Task -
Determine how many lines of this material contain "target". Give only the number.

Information provided -
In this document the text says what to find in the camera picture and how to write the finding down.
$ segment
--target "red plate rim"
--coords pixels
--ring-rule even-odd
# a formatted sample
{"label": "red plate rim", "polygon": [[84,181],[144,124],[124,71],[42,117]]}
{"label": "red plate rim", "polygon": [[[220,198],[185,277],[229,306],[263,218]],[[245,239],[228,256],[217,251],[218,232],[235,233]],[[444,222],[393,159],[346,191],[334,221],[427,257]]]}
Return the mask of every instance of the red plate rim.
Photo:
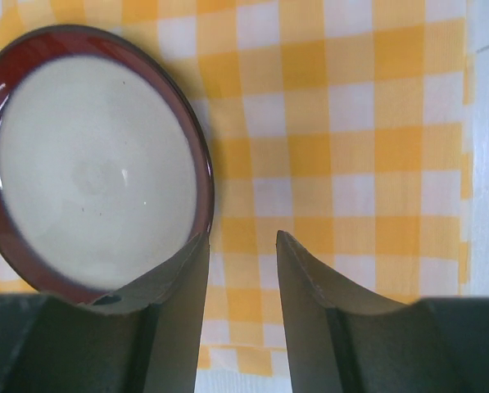
{"label": "red plate rim", "polygon": [[[186,135],[197,178],[197,208],[190,238],[209,232],[215,205],[213,168],[201,126],[188,100],[162,67],[140,48],[104,30],[83,25],[55,25],[33,30],[0,51],[0,123],[7,99],[32,71],[64,56],[96,56],[116,61],[144,78],[166,101]],[[32,287],[77,303],[106,291],[85,287],[45,264],[22,238],[0,191],[0,253]]]}

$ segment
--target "tablecloth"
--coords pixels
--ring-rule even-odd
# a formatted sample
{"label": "tablecloth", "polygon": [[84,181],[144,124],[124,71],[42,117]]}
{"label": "tablecloth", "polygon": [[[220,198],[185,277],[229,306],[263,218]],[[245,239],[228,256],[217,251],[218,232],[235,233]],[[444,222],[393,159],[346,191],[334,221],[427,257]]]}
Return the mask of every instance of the tablecloth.
{"label": "tablecloth", "polygon": [[[78,23],[175,78],[216,212],[200,368],[287,376],[277,230],[397,300],[468,281],[466,0],[0,0],[0,49]],[[0,291],[30,290],[0,256]]]}

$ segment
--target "checkered tablecloth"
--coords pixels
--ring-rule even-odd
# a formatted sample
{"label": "checkered tablecloth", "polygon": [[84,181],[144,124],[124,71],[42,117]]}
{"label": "checkered tablecloth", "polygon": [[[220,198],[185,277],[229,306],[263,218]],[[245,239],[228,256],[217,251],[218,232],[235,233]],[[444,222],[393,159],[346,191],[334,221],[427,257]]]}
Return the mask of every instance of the checkered tablecloth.
{"label": "checkered tablecloth", "polygon": [[[216,176],[201,368],[287,375],[275,234],[392,298],[468,280],[466,0],[0,0],[0,49],[108,29],[191,101]],[[0,291],[28,289],[0,257]]]}

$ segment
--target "plate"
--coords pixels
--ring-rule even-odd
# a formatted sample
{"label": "plate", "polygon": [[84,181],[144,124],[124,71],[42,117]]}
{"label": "plate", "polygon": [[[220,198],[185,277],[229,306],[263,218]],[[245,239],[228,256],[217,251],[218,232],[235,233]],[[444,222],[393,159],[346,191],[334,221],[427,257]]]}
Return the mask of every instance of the plate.
{"label": "plate", "polygon": [[209,232],[211,160],[166,72],[122,38],[38,29],[0,52],[0,253],[89,302]]}

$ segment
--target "white plate center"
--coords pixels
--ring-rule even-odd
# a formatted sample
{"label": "white plate center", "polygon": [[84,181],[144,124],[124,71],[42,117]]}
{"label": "white plate center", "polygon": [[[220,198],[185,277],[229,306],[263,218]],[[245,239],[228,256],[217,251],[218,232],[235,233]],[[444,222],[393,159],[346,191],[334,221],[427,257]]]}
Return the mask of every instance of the white plate center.
{"label": "white plate center", "polygon": [[0,127],[3,199],[43,260],[116,289],[188,240],[197,204],[188,141],[161,95],[113,61],[64,57],[11,95]]}

Response to the task -
5